|Posted by friendsofthenewarkfreelibrary on September 19, 2019 at 2:10 PM|
By Kenneth Womack
Reviewed by Roy H. Lopata
I would hate my disappointment to show, but Kenneth Womack’s long and winding road through George Martin’s years as the Beatle’s producer is not what it appears to be. Instead of Martin’s “life,” this volume feels like it’s a thousand pages, give or take a few, of the rehearsing, recording and re-recording; overdubbing; mixing; arranging and orchestrating every second of every single track of every record the Beatles made from 1966 until the band broke up in 1970. I don’t want to sound like a complainer but a reader of this helter skelter mess of a book would have to be either seriously musically inclined (especially interested in the recording rather than the playing of music), or a Beatles fan of epic proportions who wants to learn each twist and shout of the process involved in bringing original fragments of Beatles song ideas to fruition. And frankly, I’m going to let you down by noting that the previous sentence makes Womack’s volume sound more interesting than this very strange book actually is.
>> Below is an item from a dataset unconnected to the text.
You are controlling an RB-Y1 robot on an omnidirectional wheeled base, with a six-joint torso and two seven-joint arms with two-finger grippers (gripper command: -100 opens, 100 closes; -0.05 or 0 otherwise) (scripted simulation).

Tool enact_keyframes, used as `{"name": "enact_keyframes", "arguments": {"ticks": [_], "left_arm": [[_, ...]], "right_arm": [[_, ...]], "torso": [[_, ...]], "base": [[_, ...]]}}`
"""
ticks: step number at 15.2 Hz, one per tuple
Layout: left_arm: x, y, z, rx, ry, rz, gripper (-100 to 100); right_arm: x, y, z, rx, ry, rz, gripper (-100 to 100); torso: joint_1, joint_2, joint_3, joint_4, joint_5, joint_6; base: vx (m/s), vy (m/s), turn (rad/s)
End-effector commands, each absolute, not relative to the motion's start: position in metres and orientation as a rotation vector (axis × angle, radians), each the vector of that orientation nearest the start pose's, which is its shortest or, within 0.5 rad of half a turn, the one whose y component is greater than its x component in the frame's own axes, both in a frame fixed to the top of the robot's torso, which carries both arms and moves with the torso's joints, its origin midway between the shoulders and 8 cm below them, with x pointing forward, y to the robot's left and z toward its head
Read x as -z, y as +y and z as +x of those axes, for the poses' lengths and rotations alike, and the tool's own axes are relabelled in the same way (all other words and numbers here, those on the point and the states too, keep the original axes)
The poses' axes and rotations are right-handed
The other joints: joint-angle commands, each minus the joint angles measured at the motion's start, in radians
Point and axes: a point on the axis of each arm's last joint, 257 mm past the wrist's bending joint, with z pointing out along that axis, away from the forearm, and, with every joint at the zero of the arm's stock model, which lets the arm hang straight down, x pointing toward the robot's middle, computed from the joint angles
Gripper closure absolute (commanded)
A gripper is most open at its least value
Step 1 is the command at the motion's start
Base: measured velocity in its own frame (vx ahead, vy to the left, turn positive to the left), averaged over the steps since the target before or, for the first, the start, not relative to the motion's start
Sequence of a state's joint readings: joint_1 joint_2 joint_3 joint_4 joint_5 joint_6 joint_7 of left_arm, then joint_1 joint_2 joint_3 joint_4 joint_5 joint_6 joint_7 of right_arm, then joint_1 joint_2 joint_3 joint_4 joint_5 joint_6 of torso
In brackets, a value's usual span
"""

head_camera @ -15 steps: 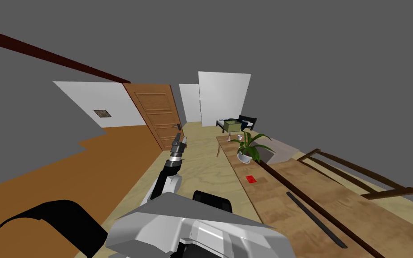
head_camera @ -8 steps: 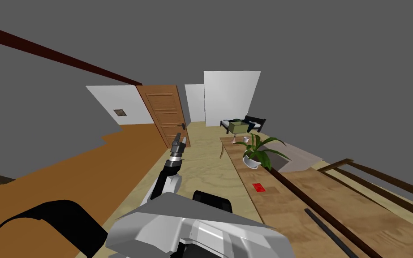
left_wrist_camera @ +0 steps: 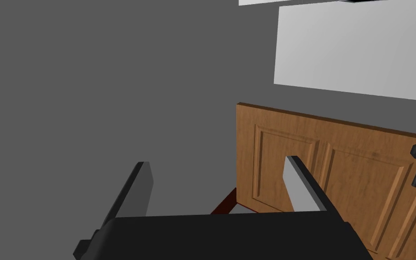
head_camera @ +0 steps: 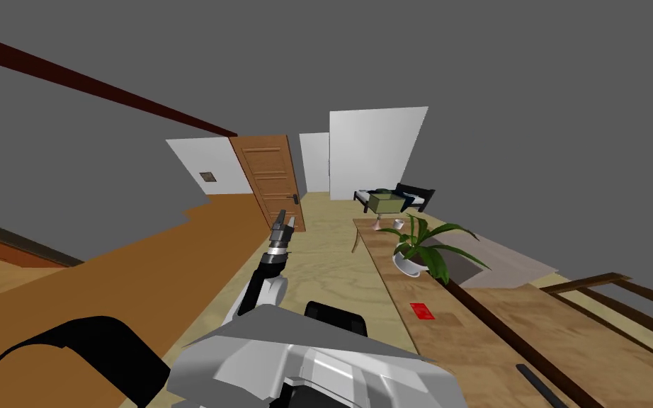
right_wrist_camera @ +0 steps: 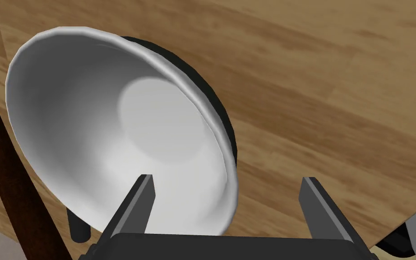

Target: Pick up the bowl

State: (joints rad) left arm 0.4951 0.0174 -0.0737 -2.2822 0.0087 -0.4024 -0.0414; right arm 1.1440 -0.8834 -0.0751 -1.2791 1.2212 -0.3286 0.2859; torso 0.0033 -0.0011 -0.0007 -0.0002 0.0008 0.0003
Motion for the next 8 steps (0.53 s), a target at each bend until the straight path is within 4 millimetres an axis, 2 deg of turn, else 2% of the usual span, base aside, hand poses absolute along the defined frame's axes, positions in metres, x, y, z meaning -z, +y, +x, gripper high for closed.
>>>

Womack begins where I presume he left off in a previous volume with the Beatles at the height of their chart-topping success by describing the work behind the recording of Revolver. Then, in the only section of the book I would suggest that is worth reading, Womack turns to describing the germination of the ideas for what many consider the greatest rock and roll album of all time -- Sgt. Peppers Lonely Hearts Club Band. Womack provides mind-numbing detail of all the fits and starts, tedium and the magical mystery tour involved in the Beatles writing the Sgt. Peppers music and Martin’s contribution to this groundbreaking LP. Martin’s subsequent role in the recording of the singles Strawberry Fields Forever and Penny Lane also is notable as it underscores how the Beatles, even in the midst of interpersonal struggles and feuding could come together to make records that when one reads the songs names we hear the music playing inside our heads. But eventually a lengthy and sad sequence of hard days nights results in the end of the band in 1970. From here Womack describes Martin’s many years working with other recording stars including Jeff Beck, America, Cheap Trick, Elton John and Paul McCartney as a solo artist. I should have known better and left the text unread after the Beatles’ breakup since Womack’s description of Martin’s work in multiple recording studios after the end of the Fab Four continues the monotonous pace of most of the volume.
So if you see Womack’s George Martin bio on the Newark Free Library shelves I suggest you let it be and instead, if you are interested in his life story, just imagine it.